The required lines are those that contain "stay"; pull them out of the data and copy them.

Stored entries
┄┄┄┄┄┄┄┄┄┄

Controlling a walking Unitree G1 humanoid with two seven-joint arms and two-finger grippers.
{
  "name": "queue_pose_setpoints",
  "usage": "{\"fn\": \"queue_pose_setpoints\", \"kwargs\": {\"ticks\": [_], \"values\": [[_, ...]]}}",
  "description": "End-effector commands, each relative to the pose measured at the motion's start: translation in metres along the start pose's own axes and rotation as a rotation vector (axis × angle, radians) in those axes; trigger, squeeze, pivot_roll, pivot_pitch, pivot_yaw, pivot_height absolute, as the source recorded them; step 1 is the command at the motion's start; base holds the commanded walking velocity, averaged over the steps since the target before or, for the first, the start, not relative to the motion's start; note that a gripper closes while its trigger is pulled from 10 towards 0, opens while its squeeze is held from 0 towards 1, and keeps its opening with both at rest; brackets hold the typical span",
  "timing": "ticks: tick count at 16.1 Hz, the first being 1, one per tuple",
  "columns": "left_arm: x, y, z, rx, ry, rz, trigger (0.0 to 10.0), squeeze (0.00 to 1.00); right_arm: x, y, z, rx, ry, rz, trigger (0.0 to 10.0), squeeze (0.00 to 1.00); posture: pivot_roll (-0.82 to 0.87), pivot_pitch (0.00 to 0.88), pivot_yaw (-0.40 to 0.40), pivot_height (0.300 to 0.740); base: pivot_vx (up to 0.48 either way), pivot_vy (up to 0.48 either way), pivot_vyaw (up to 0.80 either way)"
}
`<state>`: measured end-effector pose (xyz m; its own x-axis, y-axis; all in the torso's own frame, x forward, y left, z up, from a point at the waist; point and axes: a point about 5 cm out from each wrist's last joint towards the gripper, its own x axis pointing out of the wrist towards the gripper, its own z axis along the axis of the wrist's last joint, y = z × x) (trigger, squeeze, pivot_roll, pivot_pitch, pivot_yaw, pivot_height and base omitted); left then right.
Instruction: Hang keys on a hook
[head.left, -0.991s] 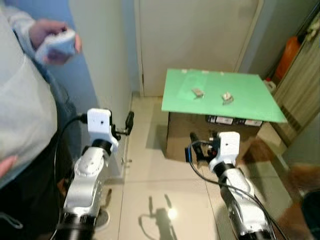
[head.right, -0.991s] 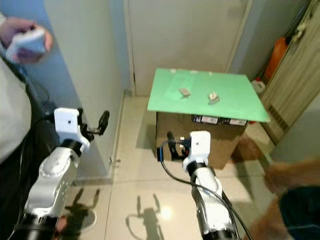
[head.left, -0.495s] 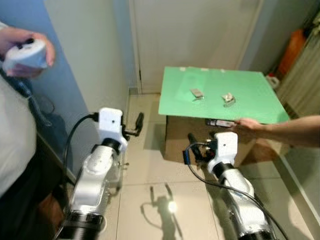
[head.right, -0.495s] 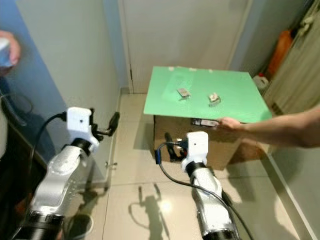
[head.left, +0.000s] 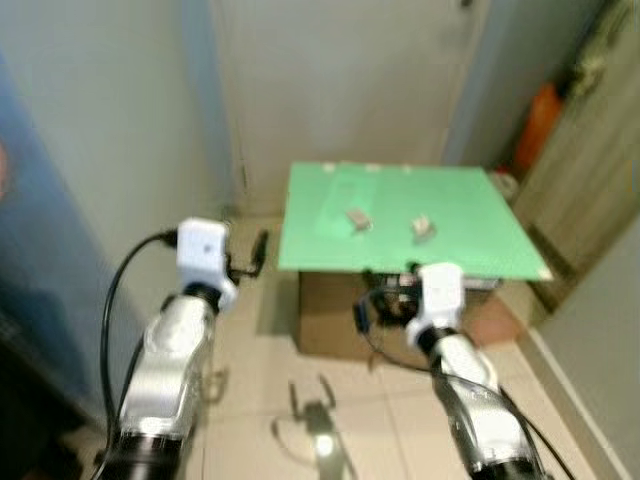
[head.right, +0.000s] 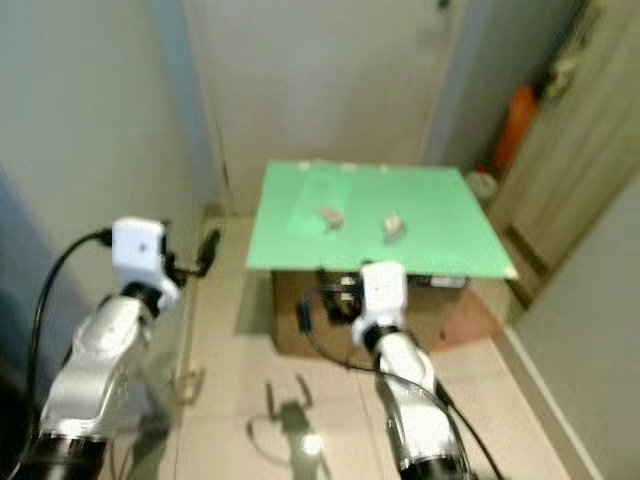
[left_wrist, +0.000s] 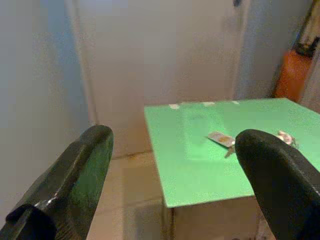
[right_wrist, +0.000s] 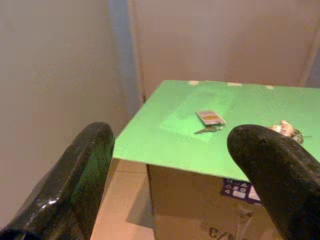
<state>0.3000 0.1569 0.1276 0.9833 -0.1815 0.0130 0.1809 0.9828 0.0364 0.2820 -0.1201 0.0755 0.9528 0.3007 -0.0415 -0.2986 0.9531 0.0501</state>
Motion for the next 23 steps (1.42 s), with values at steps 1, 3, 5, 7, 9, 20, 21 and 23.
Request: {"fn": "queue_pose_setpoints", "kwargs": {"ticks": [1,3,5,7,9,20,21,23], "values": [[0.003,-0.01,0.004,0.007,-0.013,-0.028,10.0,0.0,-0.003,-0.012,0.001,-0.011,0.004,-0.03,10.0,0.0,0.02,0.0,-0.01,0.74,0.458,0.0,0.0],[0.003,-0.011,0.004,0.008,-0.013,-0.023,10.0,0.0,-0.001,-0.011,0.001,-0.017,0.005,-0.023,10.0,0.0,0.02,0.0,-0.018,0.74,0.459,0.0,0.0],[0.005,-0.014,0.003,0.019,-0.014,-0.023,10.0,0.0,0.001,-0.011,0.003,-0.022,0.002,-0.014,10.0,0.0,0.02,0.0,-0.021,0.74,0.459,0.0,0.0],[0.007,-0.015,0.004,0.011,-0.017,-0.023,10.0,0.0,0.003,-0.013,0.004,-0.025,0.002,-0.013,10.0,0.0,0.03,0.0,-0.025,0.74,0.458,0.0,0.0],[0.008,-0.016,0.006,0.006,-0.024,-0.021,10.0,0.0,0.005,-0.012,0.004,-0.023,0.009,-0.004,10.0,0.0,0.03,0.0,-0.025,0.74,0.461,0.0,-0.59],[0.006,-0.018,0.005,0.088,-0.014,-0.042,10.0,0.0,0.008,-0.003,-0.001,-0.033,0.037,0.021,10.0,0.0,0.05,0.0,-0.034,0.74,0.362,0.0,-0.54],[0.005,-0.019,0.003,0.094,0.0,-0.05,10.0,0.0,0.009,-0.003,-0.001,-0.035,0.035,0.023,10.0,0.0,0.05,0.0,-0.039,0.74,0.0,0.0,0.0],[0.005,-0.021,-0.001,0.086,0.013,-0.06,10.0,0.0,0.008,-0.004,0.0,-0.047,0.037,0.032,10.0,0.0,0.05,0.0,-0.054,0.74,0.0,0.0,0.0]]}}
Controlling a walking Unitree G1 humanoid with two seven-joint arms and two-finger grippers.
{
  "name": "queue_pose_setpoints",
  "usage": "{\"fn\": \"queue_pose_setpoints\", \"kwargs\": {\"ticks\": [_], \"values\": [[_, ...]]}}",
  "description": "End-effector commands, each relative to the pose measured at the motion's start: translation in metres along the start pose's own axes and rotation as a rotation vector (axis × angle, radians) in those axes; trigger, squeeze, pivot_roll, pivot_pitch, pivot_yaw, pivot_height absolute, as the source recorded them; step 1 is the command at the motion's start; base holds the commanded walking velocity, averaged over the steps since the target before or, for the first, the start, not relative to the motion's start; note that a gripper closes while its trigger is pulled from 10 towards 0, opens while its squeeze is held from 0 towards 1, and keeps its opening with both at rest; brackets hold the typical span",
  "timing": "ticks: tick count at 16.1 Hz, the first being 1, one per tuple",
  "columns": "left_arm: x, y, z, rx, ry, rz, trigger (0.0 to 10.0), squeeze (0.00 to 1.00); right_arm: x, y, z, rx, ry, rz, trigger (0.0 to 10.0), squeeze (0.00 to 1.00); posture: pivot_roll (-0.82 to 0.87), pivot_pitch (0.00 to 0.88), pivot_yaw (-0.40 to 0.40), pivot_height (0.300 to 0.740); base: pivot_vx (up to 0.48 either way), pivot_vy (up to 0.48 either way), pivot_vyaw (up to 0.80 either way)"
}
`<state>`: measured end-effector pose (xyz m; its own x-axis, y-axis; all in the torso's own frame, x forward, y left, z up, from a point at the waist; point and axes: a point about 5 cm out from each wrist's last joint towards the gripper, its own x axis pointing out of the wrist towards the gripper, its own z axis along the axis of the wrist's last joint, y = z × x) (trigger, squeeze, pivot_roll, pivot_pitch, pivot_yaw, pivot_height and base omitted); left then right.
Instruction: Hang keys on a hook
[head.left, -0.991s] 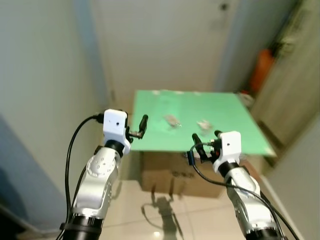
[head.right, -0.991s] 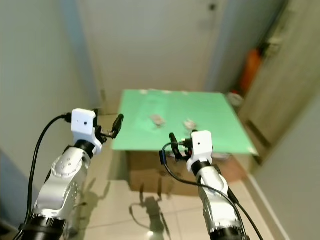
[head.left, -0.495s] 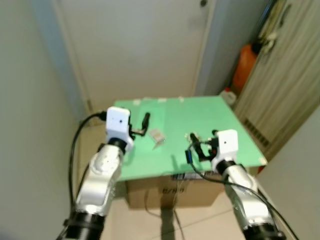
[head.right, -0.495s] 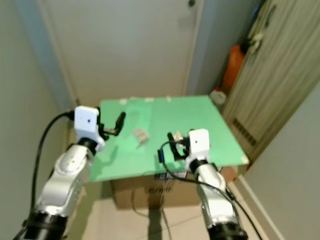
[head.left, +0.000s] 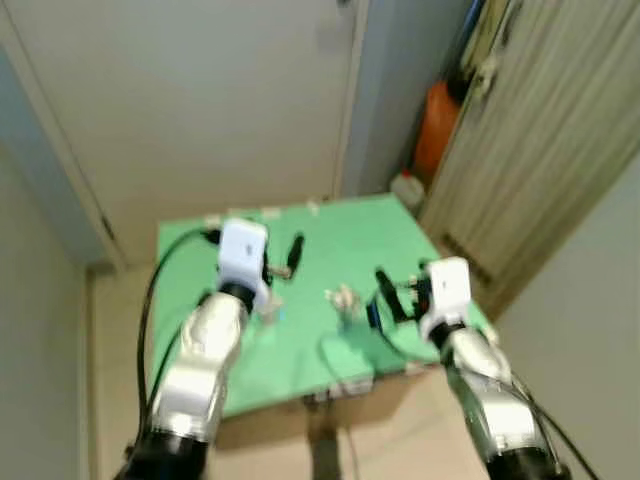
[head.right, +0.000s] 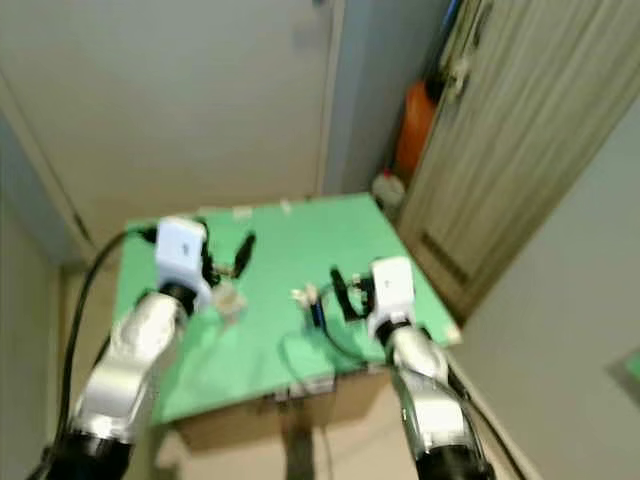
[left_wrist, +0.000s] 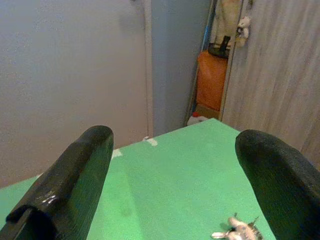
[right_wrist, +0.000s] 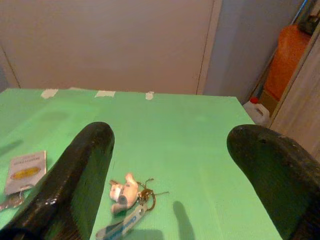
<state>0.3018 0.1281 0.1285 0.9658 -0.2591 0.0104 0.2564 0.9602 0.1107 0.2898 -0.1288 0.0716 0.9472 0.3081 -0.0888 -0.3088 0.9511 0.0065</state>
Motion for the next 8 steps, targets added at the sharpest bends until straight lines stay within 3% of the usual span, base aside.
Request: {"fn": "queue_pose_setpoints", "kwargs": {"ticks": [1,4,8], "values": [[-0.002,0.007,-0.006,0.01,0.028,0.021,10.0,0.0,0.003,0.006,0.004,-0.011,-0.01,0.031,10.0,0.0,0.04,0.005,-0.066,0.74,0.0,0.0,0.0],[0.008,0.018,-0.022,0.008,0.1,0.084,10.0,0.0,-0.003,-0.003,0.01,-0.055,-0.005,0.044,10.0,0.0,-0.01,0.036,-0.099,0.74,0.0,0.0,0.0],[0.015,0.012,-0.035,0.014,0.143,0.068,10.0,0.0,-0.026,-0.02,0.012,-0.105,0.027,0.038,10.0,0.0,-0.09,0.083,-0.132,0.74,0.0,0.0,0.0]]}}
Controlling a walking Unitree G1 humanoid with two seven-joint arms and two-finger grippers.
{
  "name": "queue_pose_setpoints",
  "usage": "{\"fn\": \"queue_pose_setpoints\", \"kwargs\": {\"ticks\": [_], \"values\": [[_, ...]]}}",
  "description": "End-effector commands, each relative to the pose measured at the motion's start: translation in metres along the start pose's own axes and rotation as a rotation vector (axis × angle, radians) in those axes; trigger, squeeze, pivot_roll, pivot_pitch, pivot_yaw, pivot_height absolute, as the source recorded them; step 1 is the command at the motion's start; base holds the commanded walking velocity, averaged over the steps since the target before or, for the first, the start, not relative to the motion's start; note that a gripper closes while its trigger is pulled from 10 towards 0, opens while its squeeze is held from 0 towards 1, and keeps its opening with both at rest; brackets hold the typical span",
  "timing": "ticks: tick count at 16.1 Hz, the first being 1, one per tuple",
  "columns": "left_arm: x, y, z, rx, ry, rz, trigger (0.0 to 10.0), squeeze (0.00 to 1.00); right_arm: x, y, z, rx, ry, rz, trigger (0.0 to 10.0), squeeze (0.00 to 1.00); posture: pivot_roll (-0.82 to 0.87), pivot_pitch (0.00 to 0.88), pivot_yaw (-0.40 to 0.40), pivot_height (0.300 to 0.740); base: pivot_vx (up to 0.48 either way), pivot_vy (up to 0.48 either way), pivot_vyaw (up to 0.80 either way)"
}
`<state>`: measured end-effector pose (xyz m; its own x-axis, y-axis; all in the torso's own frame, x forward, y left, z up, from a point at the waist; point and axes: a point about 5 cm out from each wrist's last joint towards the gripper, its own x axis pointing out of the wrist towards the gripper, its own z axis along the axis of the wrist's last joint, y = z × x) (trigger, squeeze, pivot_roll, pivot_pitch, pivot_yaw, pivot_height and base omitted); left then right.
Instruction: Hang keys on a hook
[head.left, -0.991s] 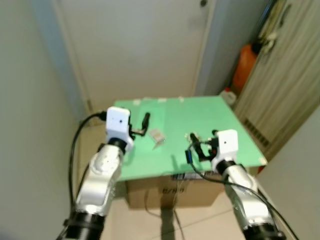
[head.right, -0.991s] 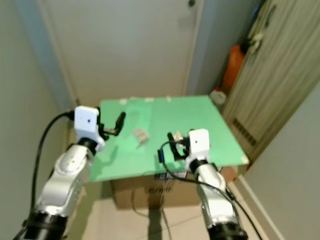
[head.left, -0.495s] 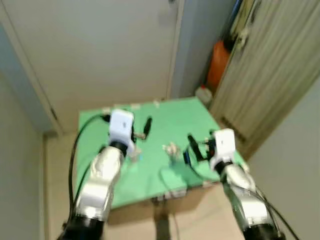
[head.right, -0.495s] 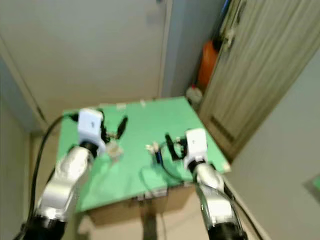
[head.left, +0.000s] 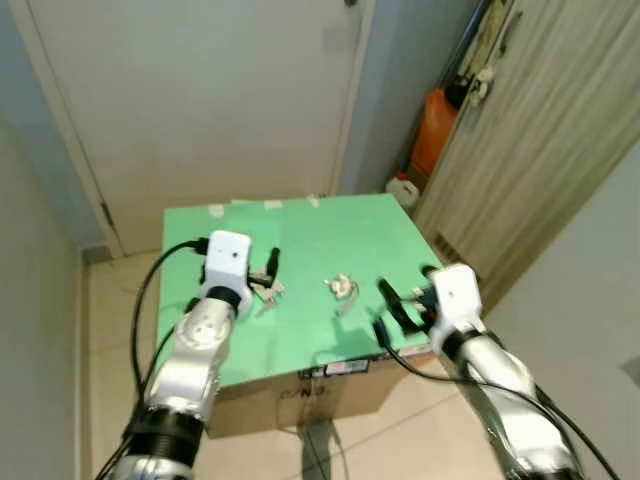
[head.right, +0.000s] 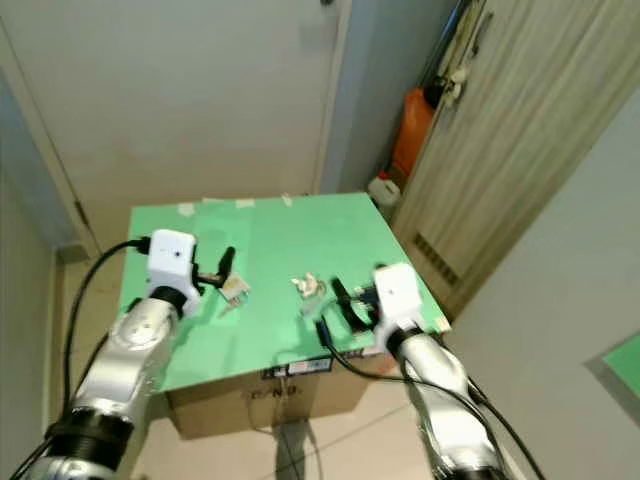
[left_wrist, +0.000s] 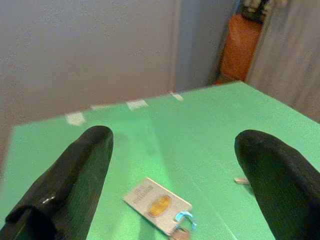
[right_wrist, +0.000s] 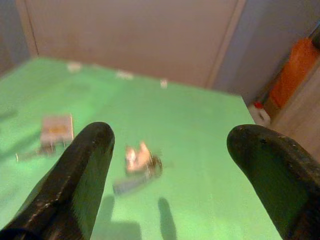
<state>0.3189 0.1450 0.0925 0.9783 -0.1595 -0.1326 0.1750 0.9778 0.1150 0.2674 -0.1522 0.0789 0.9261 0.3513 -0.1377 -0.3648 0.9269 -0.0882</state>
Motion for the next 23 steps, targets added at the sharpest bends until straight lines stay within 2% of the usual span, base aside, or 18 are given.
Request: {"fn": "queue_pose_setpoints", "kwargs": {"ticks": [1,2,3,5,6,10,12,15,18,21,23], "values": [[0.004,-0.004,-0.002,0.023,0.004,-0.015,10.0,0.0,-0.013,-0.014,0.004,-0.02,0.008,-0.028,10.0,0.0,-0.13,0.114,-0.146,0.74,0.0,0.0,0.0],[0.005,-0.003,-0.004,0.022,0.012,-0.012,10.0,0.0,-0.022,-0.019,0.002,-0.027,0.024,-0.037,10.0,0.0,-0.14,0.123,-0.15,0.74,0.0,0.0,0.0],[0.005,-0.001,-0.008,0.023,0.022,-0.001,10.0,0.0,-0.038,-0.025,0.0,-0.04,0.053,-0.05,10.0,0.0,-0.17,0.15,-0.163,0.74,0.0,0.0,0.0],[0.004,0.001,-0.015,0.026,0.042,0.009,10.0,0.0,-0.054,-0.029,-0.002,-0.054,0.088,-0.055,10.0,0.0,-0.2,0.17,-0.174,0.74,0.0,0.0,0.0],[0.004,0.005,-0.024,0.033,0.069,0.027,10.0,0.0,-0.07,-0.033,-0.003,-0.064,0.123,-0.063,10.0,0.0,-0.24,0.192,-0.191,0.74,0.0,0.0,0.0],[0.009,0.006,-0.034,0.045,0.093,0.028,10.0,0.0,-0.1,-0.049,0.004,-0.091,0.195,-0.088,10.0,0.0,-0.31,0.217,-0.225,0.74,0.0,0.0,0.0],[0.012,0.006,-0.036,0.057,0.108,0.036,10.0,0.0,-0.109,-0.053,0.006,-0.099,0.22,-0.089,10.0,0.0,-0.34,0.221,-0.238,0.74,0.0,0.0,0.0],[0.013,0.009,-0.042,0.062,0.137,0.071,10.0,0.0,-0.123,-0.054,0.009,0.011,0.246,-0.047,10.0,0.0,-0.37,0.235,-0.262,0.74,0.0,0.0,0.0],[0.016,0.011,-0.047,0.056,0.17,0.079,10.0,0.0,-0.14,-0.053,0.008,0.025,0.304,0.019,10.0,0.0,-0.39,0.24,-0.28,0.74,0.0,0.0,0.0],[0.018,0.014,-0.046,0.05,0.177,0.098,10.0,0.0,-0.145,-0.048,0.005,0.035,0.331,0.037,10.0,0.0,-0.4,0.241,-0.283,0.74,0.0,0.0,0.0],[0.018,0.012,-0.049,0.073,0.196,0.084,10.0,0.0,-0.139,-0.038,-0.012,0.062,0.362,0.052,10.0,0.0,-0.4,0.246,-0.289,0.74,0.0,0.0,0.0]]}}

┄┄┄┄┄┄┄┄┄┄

» SOLUTION TO THE EXERCISE
Motion for the next 8 steps, targets added at the sharpest bends until straight lines stay within 3% of the usual span, base aside.
Motion for the next 23 steps, targets added at the sharpest bends until straight lines stay within 2% of the usual span, base aside, or 18 are given.

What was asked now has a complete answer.